Exercise - Search the material for the word "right" and copy each line that holds it.

⟨

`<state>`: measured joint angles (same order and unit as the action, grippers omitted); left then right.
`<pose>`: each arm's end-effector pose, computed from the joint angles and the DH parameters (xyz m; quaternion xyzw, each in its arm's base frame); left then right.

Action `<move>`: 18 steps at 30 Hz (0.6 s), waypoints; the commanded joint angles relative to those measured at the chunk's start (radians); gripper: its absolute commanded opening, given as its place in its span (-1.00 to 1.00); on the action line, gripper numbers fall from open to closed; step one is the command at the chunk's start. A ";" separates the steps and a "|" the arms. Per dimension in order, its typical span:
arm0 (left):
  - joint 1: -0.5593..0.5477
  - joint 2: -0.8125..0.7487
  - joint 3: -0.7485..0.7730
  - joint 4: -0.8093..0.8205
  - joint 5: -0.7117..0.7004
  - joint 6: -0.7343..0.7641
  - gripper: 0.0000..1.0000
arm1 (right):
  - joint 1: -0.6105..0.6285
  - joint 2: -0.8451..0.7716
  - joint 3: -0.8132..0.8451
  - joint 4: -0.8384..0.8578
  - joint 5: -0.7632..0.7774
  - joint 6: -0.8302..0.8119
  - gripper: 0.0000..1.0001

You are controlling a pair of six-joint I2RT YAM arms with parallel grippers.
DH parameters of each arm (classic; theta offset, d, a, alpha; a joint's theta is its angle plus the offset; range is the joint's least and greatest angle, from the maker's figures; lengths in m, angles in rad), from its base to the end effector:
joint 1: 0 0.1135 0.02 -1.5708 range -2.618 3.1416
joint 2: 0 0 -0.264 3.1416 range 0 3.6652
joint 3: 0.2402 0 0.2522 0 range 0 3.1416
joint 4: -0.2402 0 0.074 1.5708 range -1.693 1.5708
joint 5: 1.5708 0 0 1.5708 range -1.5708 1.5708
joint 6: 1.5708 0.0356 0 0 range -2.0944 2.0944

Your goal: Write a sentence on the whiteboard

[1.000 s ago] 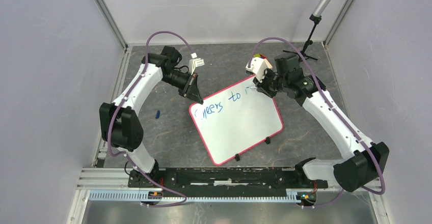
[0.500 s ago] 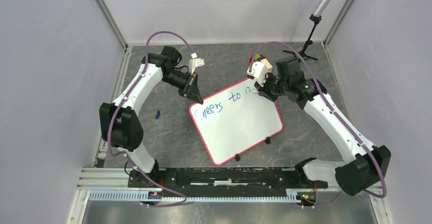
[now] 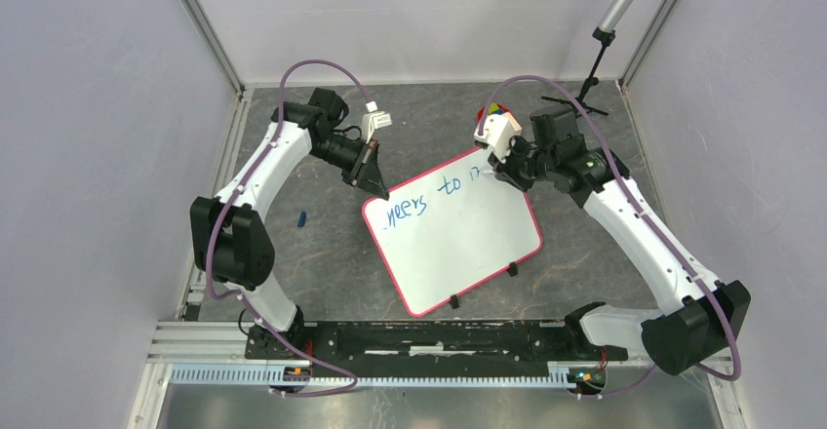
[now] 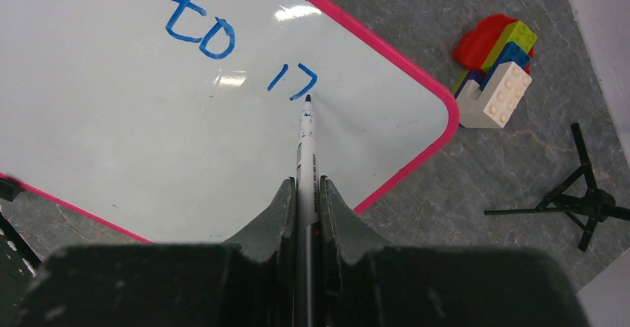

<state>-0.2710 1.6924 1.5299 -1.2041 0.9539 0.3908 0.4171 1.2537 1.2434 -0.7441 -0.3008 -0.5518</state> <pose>0.3031 -0.1144 0.3025 0.3314 0.8206 -0.4504 0.1177 0.2352 0.1158 0.3478 -0.4753 0.7754 0.1108 0.4008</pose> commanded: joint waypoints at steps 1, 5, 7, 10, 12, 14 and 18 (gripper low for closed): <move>-0.004 -0.008 0.007 0.006 0.002 0.037 -0.95 | -0.006 -0.010 0.026 0.029 0.023 -0.002 -1.00; -0.004 -0.010 0.008 0.006 0.000 0.037 -0.95 | -0.008 0.004 0.021 0.038 0.025 -0.005 -1.00; -0.003 -0.012 0.004 0.005 -0.002 0.036 -0.95 | -0.008 0.010 0.019 0.045 0.027 -0.006 -1.00; -0.003 -0.014 0.003 0.005 -0.004 0.037 -0.95 | -0.008 0.016 0.016 0.045 0.028 -0.009 -1.00; -0.004 -0.012 0.004 0.006 -0.004 0.036 -0.95 | -0.012 0.016 0.010 0.044 0.038 -0.017 -1.00; -0.004 -0.011 0.004 0.006 -0.004 0.037 -0.95 | -0.018 0.013 0.009 0.039 0.044 -0.024 -1.00; -0.004 -0.009 0.008 0.006 -0.003 0.034 -0.95 | -0.032 0.014 0.017 0.029 0.056 -0.037 -1.00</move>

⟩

Answer for this exercise -
`<state>`: measured joint angles (same order and unit as the action, grippers omitted); left then right.
`<pose>`: each arm's end-effector pose, computed from the joint angles and the DH parameters (xyz m; quaternion xyzw, each in its arm's base frame); left then right.
arm1 (right):

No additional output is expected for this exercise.